By RICHARD BRADDELL
Television New Zealand is celebrating a small victory after the telecommunications inquiry recommended that digital TV-top boxes to be used by Sky Television should be regulated.
The inquiry recommended that Sky's conditional access - in effect the boxes that allow only Sky subscribers to view its programmes - be put under a level of regulation, requiring the industry to work towards a common standard.
In effect, the same boxes could be used, on commercial terms negotiated with Sky, to enable competing content providers and free-to-air television to offer their interactive services using the same boxes.
The boxes would be programmed to allow access to services for which subscribers had paid.

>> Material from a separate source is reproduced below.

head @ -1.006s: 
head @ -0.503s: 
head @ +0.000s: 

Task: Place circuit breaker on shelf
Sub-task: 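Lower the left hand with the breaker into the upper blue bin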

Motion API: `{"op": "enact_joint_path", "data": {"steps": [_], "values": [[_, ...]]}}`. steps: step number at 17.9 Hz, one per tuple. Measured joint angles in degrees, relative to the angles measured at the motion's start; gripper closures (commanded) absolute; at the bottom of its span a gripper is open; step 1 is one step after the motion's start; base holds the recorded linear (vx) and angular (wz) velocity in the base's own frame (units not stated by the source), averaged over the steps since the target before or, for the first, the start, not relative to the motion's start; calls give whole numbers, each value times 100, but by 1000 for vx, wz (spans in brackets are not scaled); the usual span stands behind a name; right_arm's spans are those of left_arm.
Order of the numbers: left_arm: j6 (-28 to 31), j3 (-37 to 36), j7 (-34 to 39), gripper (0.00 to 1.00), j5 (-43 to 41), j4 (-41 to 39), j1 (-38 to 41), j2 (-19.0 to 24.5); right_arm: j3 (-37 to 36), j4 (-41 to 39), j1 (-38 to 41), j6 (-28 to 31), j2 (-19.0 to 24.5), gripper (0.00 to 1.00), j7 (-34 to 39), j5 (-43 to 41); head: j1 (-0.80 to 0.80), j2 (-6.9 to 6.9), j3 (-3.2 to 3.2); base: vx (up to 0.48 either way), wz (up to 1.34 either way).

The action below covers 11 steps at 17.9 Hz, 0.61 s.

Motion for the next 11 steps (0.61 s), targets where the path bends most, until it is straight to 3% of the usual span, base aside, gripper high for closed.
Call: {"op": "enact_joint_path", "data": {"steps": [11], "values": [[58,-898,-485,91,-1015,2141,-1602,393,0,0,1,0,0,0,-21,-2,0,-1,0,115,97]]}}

"We think the inquiry has done an excellent job," TVNZ spokesman Liam Jeory said.
"Our argument, which appears to have been accepted, was that in the converging world bringing together telecommunications, broadcasting and other media, there exist bottlenecks to gateways, that are real and potential."
Sky executives could not be contacted for comment yesterday, although the company has previously opposed regulation.
But Telstra Saturn's chief executive, Jack Matthews, said he was caught by surprise by the recommendation.
He had formed no view as to whether it would be in his company's interests.
Telstra Saturn has a reselling arrangement with Sky which it will use to bundle content in areas not covered by its Wellington cable network.
An open standard might enable Telstra Saturn's half-parent, Austar, to beam in content to Sky dishes if it had a transponder pointed at New Zealand.
But it might also open up Saturn's own cable modem decoders to competing content providers.
Content companies would favour open standards, and distribution companies would not, Mr Matthews said.